Kernel Having weird UB issues i don't understand whats going on

Question about which tools to use, bugs, the best way to implement a function, etc should go here. Don't forget to see if your question is answered in the wiki first! When in doubt post here.
Post Reply
RayanMargham
Member
Member
Posts: 59
Joined: Tue Jul 05, 2022 12:37 pm

Kernel Having weird UB issues i don't understand whats going on

Post by RayanMargham »

Sometimes it 0xd's, sometimes its 0xe's at memcpy, sometimes it 0xes infinitely at the scheduler. i dont know what to do


try it yourself i dont understand whats happening
https://github.com/rayanmargham/NyauxKC
Octocontrabass
Member
Member
Posts: 5568
Joined: Mon Mar 25, 2013 7:01 pm

Re: Kernel Having weird UB issues i don't understand whats going on

Post by Octocontrabass »

How do you know it's undefined behavior if you haven't found the code responsible for the exception?

Anyway, you can start by sharing more information about the CPU state when the first exception occurs. Perhaps the output from QEMU's "-d int" log?
RayanMargham
Member
Member
Posts: 59
Joined: Tue Jul 05, 2022 12:37 pm

Re: Kernel Having weird UB issues i don't understand whats going on

Post by RayanMargham »

its ub because different exceptions happen every qemu boot.

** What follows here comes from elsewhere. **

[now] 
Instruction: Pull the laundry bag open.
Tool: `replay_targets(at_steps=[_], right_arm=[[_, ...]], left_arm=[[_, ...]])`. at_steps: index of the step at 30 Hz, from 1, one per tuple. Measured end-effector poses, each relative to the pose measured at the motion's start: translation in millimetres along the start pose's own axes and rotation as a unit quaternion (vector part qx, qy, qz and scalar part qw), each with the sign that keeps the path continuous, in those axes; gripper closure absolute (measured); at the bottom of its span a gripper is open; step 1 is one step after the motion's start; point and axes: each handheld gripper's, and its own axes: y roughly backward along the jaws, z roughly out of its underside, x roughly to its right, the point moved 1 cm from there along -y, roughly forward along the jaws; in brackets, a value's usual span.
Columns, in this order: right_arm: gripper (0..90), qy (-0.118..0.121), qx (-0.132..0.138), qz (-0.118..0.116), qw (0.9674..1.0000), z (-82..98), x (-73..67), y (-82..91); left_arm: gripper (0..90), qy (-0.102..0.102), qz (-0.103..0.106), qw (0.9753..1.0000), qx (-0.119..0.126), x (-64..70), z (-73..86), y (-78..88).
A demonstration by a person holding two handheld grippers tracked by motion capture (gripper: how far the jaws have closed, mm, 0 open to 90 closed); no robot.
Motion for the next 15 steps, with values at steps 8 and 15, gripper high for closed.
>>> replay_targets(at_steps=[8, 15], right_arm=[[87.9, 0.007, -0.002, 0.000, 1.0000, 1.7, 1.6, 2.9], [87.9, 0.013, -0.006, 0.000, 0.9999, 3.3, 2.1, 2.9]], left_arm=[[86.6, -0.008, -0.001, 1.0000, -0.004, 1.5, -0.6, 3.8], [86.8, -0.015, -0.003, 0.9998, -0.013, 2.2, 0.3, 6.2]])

here are some of the pastebins of some exceptions that can happen per boot
https://pastebin.com/JXErQRpb
https://pastebin.com/s4LAvey6

the exceptions are very random and make no sense at ALL
RayanMargham
Member
Member
Posts: 59
Joined: Tue Jul 05, 2022 12:37 pm

Re: Kernel Having weird UB issues i don't understand whats going on

Post by RayanMargham »

ive been debugging this for 6 hours

i can tell you its very much UB. i starred at the disassembly so long and nothing is making sense
RayanMargham
Member
Member
Posts: 59
Joined: Tue Jul 05, 2022 12:37 pm

Re: Kernel Having weird UB issues i don't understand whats going on

Post by RayanMargham »

This is an issue that won't be solved for weeks most likely. as there is some really difficult bug to track somewhere in the code thats causing this
Octocontrabass
Member
Member
Posts: 5568
Joined: Mon Mar 25, 2013 7:01 pm

Re: Kernel Having weird UB issues i don't understand whats going on

Post by Octocontrabass »

What happens if two CPUs call kmalloc() at exactly the same time?
RayanMargham
Member
Member
Posts: 59
Joined: Tue Jul 05, 2022 12:37 pm

Re: Kernel Having weird UB issues i don't understand whats going on

Post by RayanMargham »

i dont have a lock. so i dont know
RayanMargham
Member
Member
Posts: 59
Joined: Tue Jul 05, 2022 12:37 pm

Re: Kernel Having weird UB issues i don't understand whats going on

Post by RayanMargham »

Code: Select all

spinlock_t mem_lock;
void* kmalloc(uint64_t amount)
{
	spinlock_lock(&mem_lock);
	if (amount > 1024)
	{
		void* him = kvmm_region_alloc(amount, PRESENT | RWALLOWED);
		memset(him, 0, amount);
		spinlock_unlock(&mem_lock);
		return him;
	}
	else
	{
#ifdef __SANITIZE_ADDRESS__
		void* him = slaballocate(amount + 256);
		memset(him + amount, 0xFD, 256);
		spinlock_unlock(&mem_lock);
		return him;

#else
		void* him = slaballocate(amount);
		memset(him, 0, amount);
		spinlock_unlock(&mem_lock);
		return him;
#endif
	}
}
void kfree(void* addr, uint64_t size)
{
	spinlock_lock(&mem_lock);
	if (size >> 63)
	{
		kprintf("kfree: memory corruption detected\n");
		spinlock_unlock(&mem_lock);
		__builtin_trap();
	}
	if (size > 1024)
	{
		kvmm_region_dealloc(addr);
		spinlock_unlock(&mem_lock);
	}
	else
	{
		slabfree(addr);
		spinlock_unlock(&mem_lock);
	}
}
adding a lock like this
still having UB issues, nothing really changed
RayanMargham
Member
Member
Posts: 59
Joined: Tue Jul 05, 2022 12:37 pm

Re: Kernel Having weird UB issues i don't understand whats going on

Post by RayanMargham »

not UB issues anymore , adding a lock has made the behaviour consistent!

Code: Select all

arch_late_init(): CPU 9 is Online!
arch_late_init(): CPU 12 is Online!UBSAN: type_mismatch @ src/sched/sched.c:95:11 (member access within NULL pointer of type 'struct per_cpu_data')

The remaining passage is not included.